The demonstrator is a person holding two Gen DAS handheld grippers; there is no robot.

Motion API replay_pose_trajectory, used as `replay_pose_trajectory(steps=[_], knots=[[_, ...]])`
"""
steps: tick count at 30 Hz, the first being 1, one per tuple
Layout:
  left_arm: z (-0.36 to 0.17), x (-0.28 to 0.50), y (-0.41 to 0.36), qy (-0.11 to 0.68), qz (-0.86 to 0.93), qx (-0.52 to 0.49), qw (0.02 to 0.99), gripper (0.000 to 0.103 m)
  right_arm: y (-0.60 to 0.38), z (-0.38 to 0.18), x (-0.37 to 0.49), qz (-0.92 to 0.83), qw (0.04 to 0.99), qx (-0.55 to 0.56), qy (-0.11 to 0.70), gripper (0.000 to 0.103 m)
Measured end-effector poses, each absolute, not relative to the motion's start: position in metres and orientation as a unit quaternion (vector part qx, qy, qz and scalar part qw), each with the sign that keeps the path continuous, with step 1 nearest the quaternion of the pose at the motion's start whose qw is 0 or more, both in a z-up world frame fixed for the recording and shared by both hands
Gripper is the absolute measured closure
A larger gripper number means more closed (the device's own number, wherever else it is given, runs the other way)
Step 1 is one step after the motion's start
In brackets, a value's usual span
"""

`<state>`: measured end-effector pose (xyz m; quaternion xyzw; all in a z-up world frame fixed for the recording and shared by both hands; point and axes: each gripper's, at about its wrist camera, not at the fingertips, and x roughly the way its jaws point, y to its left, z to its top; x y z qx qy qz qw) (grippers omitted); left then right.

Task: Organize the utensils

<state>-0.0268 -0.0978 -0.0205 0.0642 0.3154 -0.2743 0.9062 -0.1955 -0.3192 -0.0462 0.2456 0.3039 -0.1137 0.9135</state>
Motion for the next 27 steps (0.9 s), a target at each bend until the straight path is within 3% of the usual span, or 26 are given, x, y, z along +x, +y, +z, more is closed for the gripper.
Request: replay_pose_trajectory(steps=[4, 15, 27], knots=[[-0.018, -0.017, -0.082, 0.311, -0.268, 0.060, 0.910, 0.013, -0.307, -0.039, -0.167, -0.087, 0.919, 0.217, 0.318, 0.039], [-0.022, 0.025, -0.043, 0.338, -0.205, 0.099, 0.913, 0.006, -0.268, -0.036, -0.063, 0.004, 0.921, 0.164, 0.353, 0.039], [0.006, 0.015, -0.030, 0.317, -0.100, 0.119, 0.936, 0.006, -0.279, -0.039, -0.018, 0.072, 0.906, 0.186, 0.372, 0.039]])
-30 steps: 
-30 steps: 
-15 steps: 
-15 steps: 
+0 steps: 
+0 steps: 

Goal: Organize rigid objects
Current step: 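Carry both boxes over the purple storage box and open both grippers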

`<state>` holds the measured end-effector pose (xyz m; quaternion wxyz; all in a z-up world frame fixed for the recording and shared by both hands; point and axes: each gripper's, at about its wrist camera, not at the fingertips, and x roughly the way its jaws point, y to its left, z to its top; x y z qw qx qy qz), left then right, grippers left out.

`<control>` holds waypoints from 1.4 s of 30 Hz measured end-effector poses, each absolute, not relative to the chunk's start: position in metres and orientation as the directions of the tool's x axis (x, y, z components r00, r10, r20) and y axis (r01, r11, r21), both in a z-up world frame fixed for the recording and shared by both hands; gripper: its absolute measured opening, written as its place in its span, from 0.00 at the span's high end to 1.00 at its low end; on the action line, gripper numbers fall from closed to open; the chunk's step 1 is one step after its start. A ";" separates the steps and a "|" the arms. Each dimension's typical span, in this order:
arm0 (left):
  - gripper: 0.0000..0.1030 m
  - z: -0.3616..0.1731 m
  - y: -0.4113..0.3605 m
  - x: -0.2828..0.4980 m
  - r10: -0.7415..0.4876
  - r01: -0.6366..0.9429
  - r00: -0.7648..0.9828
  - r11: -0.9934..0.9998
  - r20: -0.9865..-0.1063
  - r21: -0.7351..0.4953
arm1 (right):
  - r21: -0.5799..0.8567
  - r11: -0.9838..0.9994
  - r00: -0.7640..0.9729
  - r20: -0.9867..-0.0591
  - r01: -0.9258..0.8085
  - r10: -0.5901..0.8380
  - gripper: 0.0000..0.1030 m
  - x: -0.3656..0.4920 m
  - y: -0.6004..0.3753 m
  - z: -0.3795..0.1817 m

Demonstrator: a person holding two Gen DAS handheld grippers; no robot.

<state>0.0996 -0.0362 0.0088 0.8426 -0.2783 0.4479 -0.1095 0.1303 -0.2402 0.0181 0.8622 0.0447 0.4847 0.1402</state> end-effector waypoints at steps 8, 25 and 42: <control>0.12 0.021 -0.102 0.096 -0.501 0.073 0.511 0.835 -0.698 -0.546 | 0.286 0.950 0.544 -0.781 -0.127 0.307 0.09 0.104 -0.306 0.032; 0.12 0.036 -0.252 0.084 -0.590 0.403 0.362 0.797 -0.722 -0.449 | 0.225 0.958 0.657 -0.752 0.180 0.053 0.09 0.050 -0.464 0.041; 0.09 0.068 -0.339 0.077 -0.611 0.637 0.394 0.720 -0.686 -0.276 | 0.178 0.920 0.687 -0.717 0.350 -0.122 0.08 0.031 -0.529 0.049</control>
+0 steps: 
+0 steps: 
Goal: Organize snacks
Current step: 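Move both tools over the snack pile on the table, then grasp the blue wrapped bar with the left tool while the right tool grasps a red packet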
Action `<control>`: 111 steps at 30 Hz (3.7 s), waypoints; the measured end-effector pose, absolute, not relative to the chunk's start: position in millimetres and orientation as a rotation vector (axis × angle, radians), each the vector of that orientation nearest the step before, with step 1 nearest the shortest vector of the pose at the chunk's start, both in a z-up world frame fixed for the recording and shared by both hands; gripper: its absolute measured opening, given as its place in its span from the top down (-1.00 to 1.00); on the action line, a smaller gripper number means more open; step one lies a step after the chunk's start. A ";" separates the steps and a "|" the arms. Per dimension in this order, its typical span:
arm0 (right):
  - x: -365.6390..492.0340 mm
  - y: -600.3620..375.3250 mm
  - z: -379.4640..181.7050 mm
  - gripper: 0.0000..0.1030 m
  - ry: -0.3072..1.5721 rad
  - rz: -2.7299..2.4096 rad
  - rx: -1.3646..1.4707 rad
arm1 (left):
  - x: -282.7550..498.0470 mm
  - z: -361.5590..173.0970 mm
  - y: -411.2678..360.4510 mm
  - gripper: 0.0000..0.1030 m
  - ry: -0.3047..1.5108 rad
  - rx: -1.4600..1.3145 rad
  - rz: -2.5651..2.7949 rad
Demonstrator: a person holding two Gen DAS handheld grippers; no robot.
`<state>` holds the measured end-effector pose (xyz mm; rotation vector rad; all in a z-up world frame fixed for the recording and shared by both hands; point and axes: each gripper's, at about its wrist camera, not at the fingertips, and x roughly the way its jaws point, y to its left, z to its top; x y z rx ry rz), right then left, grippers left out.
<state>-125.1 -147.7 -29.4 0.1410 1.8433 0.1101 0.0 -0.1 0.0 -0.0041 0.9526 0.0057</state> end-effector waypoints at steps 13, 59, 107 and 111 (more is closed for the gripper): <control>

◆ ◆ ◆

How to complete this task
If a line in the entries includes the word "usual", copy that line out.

Solution to this task
In brackets, a value's usual span
Motion for the next 27 steps (0.9 s), a target at each bend until the straight path is within 3% of the usual span, or 26 are given, x, y, z along +x, +y, +z, more is closed for the gripper.

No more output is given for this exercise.